» **What is being asked**:
Within the records below is a range that opens at the line with "Where can you see the black right" and closes at the line with "<point>363,157</point>". Return that range word for word, both ends included, and only that range.
======== Records for the task ========
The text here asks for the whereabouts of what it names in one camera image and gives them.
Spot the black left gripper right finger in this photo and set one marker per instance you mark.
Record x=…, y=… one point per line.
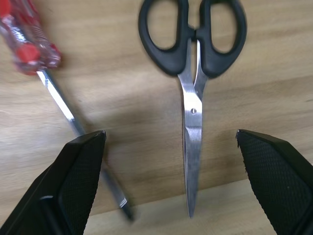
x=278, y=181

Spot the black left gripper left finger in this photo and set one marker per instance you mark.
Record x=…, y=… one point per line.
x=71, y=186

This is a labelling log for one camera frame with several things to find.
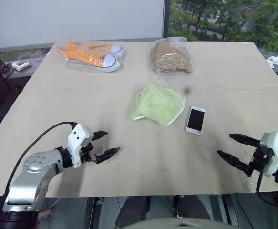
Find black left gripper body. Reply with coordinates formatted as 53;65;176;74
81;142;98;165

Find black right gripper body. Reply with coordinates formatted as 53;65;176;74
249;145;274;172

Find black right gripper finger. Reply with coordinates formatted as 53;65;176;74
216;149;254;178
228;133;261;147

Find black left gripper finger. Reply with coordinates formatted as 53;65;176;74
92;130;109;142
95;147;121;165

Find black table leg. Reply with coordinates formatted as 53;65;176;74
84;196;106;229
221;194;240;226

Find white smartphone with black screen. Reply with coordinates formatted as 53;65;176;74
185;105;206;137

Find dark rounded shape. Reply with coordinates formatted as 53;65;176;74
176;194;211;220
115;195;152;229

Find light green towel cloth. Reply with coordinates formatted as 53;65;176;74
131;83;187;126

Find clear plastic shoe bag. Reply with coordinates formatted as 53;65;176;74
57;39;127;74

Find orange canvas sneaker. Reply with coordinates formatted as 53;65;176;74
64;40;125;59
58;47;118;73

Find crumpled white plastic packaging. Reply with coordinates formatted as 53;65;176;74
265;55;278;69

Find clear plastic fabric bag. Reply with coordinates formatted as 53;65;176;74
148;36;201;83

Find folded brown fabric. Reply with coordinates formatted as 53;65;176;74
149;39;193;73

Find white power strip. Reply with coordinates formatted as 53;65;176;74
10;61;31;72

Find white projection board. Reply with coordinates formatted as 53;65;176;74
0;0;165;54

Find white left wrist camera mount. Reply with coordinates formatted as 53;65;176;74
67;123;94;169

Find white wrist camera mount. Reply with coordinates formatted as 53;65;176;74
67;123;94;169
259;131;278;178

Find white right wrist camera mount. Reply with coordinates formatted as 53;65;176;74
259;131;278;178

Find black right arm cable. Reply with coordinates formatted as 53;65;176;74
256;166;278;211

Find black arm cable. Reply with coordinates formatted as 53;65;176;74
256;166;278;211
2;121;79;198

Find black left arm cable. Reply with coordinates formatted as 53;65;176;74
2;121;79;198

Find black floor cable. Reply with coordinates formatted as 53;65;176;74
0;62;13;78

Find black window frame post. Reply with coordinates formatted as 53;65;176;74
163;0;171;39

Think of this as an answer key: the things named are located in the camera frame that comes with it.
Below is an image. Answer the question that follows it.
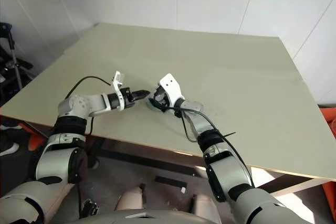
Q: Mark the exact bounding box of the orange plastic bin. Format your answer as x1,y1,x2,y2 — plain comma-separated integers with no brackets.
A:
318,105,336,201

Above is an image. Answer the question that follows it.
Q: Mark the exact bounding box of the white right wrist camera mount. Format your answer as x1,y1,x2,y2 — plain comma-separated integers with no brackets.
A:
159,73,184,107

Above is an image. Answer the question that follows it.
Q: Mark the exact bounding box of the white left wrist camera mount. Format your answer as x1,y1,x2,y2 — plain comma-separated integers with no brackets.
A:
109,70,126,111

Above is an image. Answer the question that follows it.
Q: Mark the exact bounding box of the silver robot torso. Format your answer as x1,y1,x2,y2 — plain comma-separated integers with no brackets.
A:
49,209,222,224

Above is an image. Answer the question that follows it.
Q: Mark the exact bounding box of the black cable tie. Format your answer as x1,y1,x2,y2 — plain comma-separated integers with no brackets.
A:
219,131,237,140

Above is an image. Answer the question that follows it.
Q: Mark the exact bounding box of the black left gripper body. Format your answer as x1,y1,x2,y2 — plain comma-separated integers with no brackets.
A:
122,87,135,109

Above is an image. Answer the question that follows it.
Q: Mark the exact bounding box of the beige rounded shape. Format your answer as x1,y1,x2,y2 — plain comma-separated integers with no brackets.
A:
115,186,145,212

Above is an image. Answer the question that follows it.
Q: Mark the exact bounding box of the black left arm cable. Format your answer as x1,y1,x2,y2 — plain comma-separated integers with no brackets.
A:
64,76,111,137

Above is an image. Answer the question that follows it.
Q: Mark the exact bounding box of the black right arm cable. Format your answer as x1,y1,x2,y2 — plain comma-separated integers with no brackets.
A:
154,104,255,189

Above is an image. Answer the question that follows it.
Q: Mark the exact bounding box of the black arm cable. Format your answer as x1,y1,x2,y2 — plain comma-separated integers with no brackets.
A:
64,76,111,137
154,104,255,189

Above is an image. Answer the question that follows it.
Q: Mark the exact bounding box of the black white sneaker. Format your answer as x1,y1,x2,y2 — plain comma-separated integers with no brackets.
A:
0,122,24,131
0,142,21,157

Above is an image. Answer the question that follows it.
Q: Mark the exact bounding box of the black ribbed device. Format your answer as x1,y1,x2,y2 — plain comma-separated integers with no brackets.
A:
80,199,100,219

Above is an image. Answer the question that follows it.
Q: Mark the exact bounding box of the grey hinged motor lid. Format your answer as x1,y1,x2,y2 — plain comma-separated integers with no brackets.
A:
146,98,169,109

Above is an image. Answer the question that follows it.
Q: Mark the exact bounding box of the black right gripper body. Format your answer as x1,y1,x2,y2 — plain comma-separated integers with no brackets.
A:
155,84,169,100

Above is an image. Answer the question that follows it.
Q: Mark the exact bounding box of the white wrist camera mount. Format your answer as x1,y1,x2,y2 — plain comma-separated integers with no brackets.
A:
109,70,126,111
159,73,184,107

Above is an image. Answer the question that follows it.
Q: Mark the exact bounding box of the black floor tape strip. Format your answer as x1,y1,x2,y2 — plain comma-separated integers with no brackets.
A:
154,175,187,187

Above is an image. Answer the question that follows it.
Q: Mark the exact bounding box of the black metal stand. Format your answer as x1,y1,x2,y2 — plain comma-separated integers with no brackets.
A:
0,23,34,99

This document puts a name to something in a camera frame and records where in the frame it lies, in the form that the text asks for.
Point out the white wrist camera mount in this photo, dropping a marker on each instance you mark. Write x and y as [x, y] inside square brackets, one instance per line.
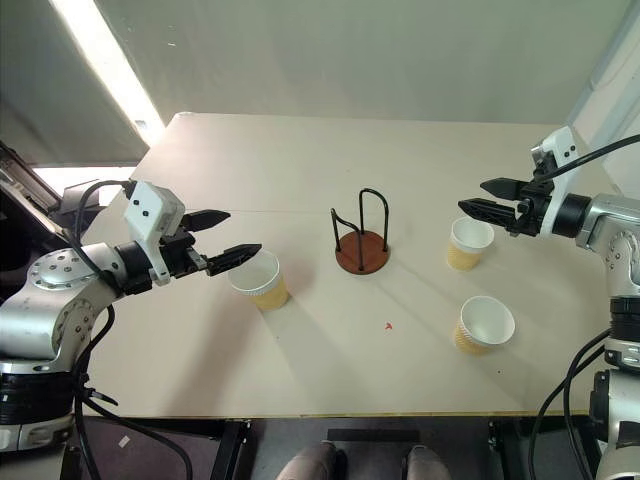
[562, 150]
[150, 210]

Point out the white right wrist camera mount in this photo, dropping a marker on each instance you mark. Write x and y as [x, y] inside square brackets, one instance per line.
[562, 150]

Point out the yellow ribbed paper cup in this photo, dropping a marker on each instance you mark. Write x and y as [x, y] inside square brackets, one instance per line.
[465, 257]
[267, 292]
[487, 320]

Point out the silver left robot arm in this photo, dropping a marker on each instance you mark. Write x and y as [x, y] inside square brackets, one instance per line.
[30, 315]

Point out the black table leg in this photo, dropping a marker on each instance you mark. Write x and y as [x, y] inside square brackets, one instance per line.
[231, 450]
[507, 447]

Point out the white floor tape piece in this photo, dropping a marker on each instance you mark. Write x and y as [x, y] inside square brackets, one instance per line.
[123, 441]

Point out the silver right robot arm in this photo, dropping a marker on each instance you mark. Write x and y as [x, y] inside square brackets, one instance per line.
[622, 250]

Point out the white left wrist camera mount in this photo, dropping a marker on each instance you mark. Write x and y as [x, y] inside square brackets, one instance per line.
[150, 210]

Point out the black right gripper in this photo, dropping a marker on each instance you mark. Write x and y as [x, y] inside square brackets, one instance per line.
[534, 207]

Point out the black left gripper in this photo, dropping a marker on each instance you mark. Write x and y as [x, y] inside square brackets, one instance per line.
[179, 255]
========
======== Records for the task ========
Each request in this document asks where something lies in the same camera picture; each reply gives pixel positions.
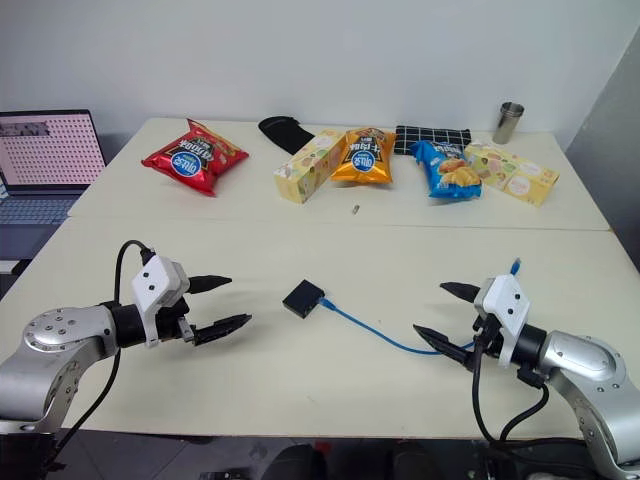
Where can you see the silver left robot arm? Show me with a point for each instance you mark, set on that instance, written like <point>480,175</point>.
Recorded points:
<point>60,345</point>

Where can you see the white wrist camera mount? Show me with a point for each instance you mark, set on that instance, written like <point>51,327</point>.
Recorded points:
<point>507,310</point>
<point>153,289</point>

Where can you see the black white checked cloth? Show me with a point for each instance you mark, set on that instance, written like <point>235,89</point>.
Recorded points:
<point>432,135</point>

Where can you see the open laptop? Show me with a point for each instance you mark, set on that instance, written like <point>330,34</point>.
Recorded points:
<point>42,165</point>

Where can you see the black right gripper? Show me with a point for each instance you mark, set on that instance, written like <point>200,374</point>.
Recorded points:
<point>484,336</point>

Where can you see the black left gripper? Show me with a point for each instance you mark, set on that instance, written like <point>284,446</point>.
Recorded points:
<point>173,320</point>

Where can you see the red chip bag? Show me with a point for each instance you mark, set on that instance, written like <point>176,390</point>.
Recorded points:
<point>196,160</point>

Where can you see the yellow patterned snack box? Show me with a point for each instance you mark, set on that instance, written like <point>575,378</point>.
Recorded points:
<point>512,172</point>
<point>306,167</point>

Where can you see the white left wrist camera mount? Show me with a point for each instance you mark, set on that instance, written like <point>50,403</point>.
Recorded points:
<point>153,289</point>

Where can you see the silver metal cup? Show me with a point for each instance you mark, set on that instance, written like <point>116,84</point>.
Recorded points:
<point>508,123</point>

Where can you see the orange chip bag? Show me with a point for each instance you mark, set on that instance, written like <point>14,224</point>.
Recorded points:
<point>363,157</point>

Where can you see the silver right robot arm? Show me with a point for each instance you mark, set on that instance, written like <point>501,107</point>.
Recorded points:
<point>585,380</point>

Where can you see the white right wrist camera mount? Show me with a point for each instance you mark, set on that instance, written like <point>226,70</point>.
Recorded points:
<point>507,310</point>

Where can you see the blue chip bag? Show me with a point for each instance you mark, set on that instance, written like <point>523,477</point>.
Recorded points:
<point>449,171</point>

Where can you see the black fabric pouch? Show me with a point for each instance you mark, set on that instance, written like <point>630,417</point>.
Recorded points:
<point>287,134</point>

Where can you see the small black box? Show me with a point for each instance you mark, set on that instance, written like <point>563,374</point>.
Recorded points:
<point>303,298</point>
========
» **Response box**:
Where can you see the black right gripper? Show me with a point for each instance you mark, set on that instance, written like <point>200,374</point>.
Recorded points:
<point>484,336</point>

Where can you see the black left gripper? Show me with a point for each instance you mark, set on that instance, written like <point>284,446</point>.
Recorded points:
<point>173,320</point>

Where can you see the red chip bag? Show me with a point for each instance you mark, set on that instance, written like <point>176,390</point>.
Recorded points:
<point>196,160</point>

Where can you see the yellow patterned snack box? Show me with a point for each instance you mark, set on that instance, written like <point>575,378</point>.
Recorded points:
<point>512,172</point>
<point>306,167</point>

Where can you see the white left wrist camera mount? Show me with a point for each instance you mark, set on that instance, written like <point>50,403</point>.
Recorded points:
<point>153,289</point>

Where can you see the silver metal cup? Show me with a point for each instance you mark, set on that instance, written like <point>116,84</point>.
Recorded points:
<point>508,123</point>

Where can you see the orange chip bag? Show me with a point for each instance you mark, set on that instance, written like <point>14,224</point>.
Recorded points:
<point>363,157</point>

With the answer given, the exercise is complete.